The Zone appears to be an incredible place. It is littered with abandoned buildings, warehouses, automobiles and railroad wreckages, each giving an insight into the thriving life that existed before the area was abruptly forsaken. Deserted tanks are strewn along the countryside casting more intrigue into the historical story of what happened to this peaceful village. It is in stark contrast to the village that the trio came from, which was cast in black and white film as a dreary, delapidated place. The Stalker’s hometown seemed to leach life itself out of its surroundings and everything caught in it. This probably explains his experience of euphoria upon arriving in the restricted area.

It becomes apparent that their goal is a room with the power to grant the inner-most wish of whomever finds it. The Stalker is hired as a guide to navigate the Zone, though his precarious progression soon begins to grate on his associates. As a seasoned veteran of Zone exploration, he has nothing but admiration and respect for the place, it is clear he has seen its many dangers first hand at the expense of previous paying customers. During the trip we are subjected to more extremely long cuts and moments of extreme intensity, all the while the haunting abandoned landscape is showcased in its natural perfection. Some of the bizarre scenery are both profound and haunting, reminding me of modern-day photos of Prypiat, the deserted radiation saturated city. After much disagreement and moral debate, the men arrive at their desired location and the motives are revealed.

The film leaves very little in the way of explanation and to that extent, I was glad I’d read Roadside Picnic beforehand so I had a big idea about what was actually happening. For all of the inherent dangers promised by the Stalker and his explicit caution when navigating through the zone, we are never subjected to any examples of the devastating anomalies which were so fascinating to read about in the book. This did disappoint me somewhat and although I wasn’t expecting any micarulous examples of special effects from the late-70s era Soviet Union, I thought there would be more ingenious and subtle examples of supernatural phenomenon.

Throughout the journey the Stalker almost becomes an observer with the professor and writer being given most of the lines, yet he remains the most fascinating character. Initially revered for his intricate knowledge of the Zone, he is soon mocked for his cautionary nature, before being accused of playing God with the lives of his associates. Come the end of the film, he is shown to be a man who is fiercely loyal to the Zone. Rather than only caring in the monetary reward he receives by bringing travellers to the treasure it holds, he seems to have a genuine faith and a belief in the Zone, as if it is a great overseer of justice. In another subtle hint as to his character, despite being looked on as the intellectual inferior of the three, a final shot shows him back in his house next to a huge bookshelf filled with literature, which along with his penchant for memorising poetry, suggests a guarded intelligence in the head of the troubled guide.

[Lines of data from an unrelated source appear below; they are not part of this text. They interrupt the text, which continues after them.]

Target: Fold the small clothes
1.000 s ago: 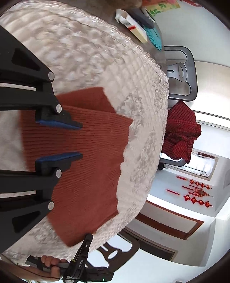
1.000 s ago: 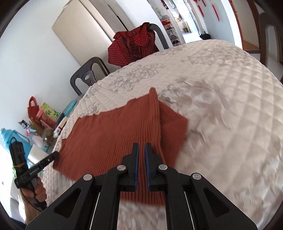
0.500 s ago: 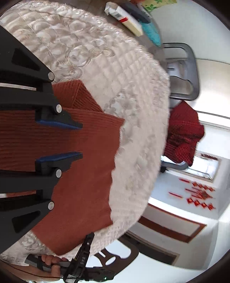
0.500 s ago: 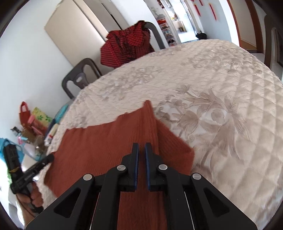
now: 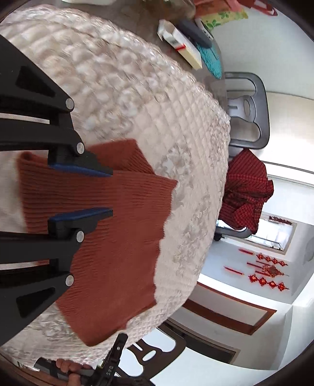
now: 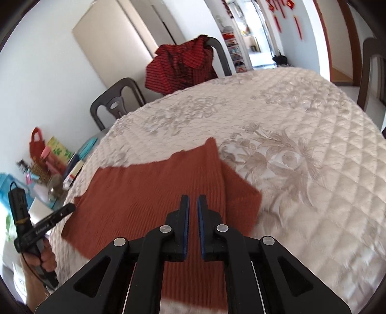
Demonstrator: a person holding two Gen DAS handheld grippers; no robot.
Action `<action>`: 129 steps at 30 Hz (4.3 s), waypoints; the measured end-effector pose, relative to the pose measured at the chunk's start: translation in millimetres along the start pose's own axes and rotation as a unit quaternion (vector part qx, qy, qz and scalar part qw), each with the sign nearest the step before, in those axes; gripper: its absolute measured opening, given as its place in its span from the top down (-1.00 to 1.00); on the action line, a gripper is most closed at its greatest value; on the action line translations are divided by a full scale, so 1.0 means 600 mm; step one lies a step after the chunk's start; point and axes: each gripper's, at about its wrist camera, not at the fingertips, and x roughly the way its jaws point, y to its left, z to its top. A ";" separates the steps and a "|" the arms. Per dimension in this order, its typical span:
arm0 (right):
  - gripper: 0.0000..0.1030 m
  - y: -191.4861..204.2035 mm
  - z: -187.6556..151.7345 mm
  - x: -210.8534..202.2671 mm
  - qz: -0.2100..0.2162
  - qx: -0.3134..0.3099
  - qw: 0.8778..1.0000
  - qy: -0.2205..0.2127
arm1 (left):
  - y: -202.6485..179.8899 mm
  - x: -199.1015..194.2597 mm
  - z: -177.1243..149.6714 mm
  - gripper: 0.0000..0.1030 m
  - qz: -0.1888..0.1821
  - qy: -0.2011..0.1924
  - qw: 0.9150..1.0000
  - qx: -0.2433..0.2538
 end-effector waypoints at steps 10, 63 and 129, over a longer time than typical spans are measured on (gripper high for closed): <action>0.88 -0.002 -0.069 -0.013 -0.027 -0.016 0.999 0.028 | -0.011 -0.007 -0.043 0.44 0.056 0.022 0.998 0.022; 0.74 -0.082 -0.144 -0.101 0.080 0.204 0.975 0.021 | 0.064 -0.090 -0.131 0.64 -0.087 0.030 0.977 -0.190; 0.67 0.201 -0.186 -0.024 0.106 -0.134 0.982 0.084 | 0.049 -0.028 -0.082 -0.12 -0.092 0.041 0.988 -0.116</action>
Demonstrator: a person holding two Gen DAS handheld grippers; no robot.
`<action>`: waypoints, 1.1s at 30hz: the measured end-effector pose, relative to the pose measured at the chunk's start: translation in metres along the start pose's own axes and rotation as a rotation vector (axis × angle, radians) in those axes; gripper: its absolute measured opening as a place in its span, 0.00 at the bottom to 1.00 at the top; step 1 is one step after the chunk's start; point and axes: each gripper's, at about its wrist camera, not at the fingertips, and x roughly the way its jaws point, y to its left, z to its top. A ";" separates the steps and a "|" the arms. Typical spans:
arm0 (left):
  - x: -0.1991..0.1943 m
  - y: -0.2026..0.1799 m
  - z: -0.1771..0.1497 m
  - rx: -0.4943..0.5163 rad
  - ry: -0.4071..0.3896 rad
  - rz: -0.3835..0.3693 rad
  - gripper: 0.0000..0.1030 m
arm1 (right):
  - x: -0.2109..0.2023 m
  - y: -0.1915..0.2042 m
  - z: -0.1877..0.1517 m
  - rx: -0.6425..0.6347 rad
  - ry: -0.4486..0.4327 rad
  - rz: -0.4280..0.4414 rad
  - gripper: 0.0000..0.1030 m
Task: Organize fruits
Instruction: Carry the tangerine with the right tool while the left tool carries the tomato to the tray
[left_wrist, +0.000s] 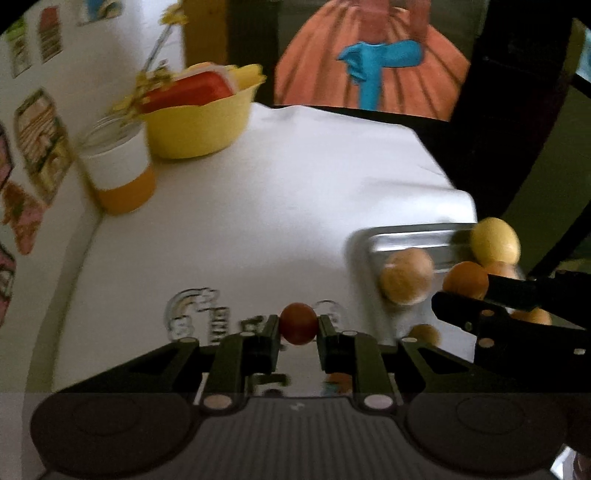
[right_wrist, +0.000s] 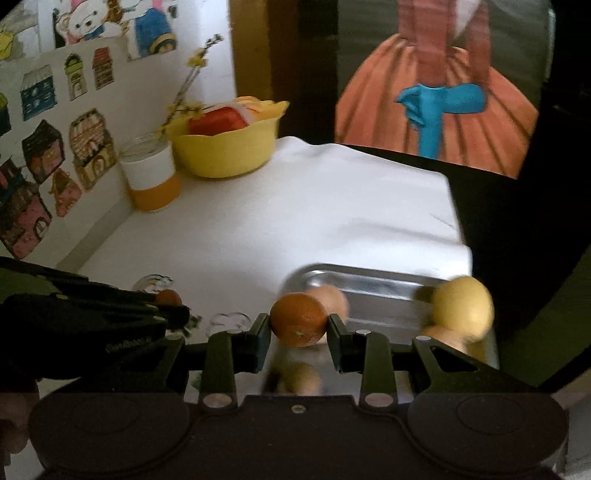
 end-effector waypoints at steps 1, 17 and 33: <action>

He was portrayed to emotional perfection by Aleksandr Kaidanovsky.

Although a part of me wanted to see The Zone come alive and steal the glory in this film, it was left wholly to the actors involved. I thought I’d be interested in seeing a remake, though judging on the previous butchering of Tarkovsky’s work in the form of the celluloid treachery that is Solaris (2002), and the murmurings that John Travolta is already attached to be involved in such a sham, I can safely say I’d rather see the prospect of a remake banished from the conscious of every money-thirsty Hollywood studio in existance for the time being.